=== Requirement ===
Your response should consist of the data that follows, repeated in full without alteration.

=== Collected data ===
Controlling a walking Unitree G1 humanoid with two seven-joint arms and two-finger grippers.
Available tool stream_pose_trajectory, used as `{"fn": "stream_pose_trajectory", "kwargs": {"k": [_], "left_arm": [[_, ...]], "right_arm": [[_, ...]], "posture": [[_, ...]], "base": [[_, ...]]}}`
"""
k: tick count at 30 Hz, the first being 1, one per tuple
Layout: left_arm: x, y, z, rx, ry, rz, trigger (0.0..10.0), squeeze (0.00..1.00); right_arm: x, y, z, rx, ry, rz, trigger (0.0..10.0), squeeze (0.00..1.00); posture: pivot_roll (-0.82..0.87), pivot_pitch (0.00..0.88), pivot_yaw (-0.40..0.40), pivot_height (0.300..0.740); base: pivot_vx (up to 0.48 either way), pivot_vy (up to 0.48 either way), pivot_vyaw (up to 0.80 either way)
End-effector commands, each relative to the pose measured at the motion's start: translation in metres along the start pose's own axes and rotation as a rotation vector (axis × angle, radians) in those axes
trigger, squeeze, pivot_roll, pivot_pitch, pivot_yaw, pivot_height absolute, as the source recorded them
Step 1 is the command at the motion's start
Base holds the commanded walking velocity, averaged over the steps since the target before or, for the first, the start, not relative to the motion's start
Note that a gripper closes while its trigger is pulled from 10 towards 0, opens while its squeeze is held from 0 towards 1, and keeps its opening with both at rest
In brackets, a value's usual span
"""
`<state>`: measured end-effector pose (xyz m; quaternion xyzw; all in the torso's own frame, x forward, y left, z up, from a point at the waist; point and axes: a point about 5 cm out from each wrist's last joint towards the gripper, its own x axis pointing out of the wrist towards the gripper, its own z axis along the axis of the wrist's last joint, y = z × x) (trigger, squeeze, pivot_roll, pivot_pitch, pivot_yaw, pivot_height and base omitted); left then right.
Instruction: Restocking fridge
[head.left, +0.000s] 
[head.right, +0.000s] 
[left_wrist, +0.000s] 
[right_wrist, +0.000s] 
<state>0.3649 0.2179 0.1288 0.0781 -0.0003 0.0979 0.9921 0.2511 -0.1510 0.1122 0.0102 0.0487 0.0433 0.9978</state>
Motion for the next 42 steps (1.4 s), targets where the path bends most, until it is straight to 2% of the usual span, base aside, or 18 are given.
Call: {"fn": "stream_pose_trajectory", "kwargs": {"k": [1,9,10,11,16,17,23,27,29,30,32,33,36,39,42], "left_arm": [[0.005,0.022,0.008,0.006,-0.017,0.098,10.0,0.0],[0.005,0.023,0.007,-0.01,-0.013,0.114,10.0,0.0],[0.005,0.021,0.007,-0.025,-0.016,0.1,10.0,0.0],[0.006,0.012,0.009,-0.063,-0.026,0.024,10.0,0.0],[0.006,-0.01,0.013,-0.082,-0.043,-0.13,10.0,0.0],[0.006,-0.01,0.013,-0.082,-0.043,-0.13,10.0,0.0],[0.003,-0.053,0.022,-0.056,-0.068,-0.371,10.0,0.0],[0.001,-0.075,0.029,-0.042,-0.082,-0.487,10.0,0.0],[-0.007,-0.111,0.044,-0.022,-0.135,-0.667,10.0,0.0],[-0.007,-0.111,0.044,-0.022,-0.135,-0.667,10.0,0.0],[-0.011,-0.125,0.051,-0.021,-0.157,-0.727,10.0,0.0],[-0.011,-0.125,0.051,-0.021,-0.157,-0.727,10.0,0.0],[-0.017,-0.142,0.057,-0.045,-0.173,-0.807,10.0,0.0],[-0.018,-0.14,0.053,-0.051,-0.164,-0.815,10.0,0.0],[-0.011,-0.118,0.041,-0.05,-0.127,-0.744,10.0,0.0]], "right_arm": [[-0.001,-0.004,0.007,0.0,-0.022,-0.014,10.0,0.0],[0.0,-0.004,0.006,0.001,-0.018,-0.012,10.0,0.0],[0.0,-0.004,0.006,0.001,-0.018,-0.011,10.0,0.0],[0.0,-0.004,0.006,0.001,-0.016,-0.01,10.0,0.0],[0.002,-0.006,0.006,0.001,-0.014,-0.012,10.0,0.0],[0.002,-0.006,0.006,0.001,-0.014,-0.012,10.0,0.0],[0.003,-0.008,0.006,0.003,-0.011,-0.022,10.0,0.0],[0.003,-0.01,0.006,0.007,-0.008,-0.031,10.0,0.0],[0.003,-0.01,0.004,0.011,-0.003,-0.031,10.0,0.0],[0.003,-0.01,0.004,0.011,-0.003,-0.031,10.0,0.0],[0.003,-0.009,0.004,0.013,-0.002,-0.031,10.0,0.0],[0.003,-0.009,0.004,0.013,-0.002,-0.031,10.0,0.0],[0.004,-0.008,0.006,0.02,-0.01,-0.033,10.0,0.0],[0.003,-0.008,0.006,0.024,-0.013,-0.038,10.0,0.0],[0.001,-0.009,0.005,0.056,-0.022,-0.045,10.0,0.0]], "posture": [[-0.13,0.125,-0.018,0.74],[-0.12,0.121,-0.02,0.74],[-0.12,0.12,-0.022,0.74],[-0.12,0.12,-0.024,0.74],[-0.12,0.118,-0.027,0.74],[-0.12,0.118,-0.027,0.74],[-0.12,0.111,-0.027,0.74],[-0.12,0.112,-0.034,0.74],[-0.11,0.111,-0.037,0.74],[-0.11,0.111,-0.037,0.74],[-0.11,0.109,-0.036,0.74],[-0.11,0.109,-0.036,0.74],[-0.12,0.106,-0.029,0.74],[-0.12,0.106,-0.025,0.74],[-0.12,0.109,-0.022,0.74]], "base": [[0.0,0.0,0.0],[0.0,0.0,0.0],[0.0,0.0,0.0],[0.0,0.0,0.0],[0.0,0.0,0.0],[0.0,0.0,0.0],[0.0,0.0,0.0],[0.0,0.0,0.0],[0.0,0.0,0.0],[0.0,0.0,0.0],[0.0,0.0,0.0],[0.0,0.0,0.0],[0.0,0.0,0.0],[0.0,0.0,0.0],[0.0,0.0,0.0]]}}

=== Task answer ===
Controlling a walking Unitree G1 humanoid with two seven-joint arms and two-finger grippers.
Available tool stream_pose_trajectory, used as `{"fn": "stream_pose_trajectory", "kwargs": {"k": [_], "left_arm": [[_, ...]], "right_arm": [[_, ...]], "posture": [[_, ...]], "base": [[_, ...]]}}`
"""
k: tick count at 30 Hz, the first being 1, one per tuple
Layout: left_arm: x, y, z, rx, ry, rz, trigger (0.0..10.0), squeeze (0.00..1.00); right_arm: x, y, z, rx, ry, rz, trigger (0.0..10.0), squeeze (0.00..1.00); posture: pivot_roll (-0.82..0.87), pivot_pitch (0.00..0.88), pivot_yaw (-0.40..0.40), pivot_height (0.300..0.740); base: pivot_vx (up to 0.48 either way), pivot_vy (up to 0.48 either way), pivot_vyaw (up to 0.80 either way)
End-effector commands, each relative to the pose measured at the motion's start: translation in metres along the start pose's own axes and rotation as a rotation vector (axis × angle, radians) in those axes
trigger, squeeze, pivot_roll, pivot_pitch, pivot_yaw, pivot_height absolute, as the source recorded them
Step 1 is the command at the motion's start
Base holds the commanded walking velocity, averaged over the steps since the target before or, for the first, the start, not relative to the motion's start
Note that a gripper closes while its trigger is pulled from 10 towards 0, opens while its squeeze is held from 0 towards 1, and keeps its opening with both at rest
In brackets, a value's usual span
"""
`<state>`: measured end-effector pose (xyz m; quaternion xyzw; all in the torso's own frame, x forward, y left, z up, from a point at the waist; point and axes: a point about 5 cm out from each wrist's last joint towards the gripper, its own x axis pointing out of the wrist towards the gripper, its own z axis along the axis of the wrist's last joint, y = z × x) (trigger, squeeze, pivot_roll, pivot_pitch, pivot_yaw, pivot_height and base omitted); left then right.
Instruction: Restocking fridge
[head.left, +0.000s] 
[head.right, +0.000s] 
[left_wrist, +0.000s] 
[right_wrist, +0.000s] 
<state>0.3649 0.2179 0.1288 0.0781 -0.0003 0.0979 0.9921 0.2511 -0.1510 0.1122 0.0102 0.0487 0.0433 0.9978</state>
Motion for the next 42 steps (1.4 s), targets where the path bends most, until it is straight to 2% of the usual span, base aside, or 18 are given.
Call: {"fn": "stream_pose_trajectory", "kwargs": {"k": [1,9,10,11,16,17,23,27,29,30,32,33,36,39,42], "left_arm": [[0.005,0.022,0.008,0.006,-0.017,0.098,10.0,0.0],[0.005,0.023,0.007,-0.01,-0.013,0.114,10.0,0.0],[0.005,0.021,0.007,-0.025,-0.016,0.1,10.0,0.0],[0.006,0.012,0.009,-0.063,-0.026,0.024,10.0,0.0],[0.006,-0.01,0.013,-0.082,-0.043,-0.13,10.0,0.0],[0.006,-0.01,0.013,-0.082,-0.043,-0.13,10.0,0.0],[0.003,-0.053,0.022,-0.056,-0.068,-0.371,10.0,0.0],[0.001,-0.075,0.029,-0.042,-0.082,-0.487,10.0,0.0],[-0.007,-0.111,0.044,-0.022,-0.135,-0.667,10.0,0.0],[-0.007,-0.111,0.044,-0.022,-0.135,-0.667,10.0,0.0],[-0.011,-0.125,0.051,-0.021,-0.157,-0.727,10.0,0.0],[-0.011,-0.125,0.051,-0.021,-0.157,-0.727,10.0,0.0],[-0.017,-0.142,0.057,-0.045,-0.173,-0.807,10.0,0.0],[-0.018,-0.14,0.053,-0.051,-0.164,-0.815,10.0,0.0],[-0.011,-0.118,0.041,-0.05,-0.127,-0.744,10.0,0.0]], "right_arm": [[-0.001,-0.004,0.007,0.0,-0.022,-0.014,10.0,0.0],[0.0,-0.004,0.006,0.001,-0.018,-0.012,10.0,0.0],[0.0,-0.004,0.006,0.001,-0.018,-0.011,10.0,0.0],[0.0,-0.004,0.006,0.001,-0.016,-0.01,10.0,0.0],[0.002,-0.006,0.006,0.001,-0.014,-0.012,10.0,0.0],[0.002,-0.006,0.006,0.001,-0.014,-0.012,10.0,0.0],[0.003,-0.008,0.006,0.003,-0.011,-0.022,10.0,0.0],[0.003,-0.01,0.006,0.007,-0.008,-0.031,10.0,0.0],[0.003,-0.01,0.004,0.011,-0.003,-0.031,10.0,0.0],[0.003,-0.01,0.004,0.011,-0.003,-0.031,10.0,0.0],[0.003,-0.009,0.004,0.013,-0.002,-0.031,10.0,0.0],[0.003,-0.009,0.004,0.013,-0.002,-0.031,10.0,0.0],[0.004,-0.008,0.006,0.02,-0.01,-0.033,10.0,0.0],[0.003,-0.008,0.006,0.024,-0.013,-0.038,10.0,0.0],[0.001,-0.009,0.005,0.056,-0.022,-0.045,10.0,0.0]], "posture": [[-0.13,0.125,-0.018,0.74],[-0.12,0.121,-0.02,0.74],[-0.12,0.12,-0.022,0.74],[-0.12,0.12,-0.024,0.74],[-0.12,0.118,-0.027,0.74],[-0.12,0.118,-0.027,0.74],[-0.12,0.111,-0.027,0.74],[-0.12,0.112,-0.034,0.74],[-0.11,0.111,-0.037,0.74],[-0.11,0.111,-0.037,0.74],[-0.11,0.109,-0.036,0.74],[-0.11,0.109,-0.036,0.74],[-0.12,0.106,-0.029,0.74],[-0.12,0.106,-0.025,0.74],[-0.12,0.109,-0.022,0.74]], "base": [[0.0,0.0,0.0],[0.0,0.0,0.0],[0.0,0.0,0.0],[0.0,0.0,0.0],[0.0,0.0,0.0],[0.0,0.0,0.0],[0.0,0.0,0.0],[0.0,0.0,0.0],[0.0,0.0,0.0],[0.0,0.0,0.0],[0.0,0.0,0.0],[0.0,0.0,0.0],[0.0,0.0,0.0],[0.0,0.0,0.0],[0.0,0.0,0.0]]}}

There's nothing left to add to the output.